**Work instructions:** Reproduce the complete listing without any deviation.

**Given material:**
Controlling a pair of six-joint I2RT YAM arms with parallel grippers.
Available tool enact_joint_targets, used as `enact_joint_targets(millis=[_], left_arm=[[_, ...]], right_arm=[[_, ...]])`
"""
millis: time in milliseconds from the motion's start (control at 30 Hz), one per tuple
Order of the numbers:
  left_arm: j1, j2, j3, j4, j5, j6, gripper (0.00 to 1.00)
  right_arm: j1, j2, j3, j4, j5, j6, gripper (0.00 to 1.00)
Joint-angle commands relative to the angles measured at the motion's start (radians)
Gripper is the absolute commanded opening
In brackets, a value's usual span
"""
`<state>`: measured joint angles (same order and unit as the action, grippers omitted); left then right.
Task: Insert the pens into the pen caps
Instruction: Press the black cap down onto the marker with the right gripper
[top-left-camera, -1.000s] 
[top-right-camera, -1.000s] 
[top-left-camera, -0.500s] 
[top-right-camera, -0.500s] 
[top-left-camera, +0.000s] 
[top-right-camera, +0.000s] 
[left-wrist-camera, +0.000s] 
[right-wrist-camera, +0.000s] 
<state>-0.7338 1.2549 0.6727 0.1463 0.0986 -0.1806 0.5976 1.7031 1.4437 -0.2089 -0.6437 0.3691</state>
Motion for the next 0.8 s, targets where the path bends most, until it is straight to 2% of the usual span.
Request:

**Task answer:**
Controlling a pair of six-joint I2RT YAM arms with parallel grippers.
Available tool enact_joint_targets, used as `enact_joint_targets(millis=[_], left_arm=[[_, ...]], right_arm=[[_, ...]])`
"""
millis: time in milliseconds from the motion's start (control at 30 Hz), one per tuple
Order of the numbers:
  left_arm: j1, j2, j3, j4, j5, j6, gripper (0.00 to 1.00)
  right_arm: j1, j2, j3, j4, j5, j6, gripper (0.00 to 1.00)
Joint-angle commands relative to the angles measured at the motion's start (radians)
Gripper is the absolute commanded opening
In brackets, a value's usual span
"""
`<state>`: measured joint angles (same order and unit as the action, grippers omitted); left then right.
Task: Insert the pens into the pen caps
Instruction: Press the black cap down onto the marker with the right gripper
[top-left-camera, -1.000s] 
[top-right-camera, -1.000s] 
[top-left-camera, -0.500s] 
[top-right-camera, -0.500s] 
[top-left-camera, +0.000s] 
[top-right-camera, +0.000s] 
[left-wrist-camera, +0.000s] 
[right-wrist-camera, +0.000s] 
<state>-0.7338 1.2549 0.6727 0.1463 0.0986 -0.1806 0.5976 1.7031 1.4437 -0.2089 -0.6437 0.3691</state>
Motion for the next 0.8 s, targets where the path bends most, until it is straight to 2% of the usual span.
Request:

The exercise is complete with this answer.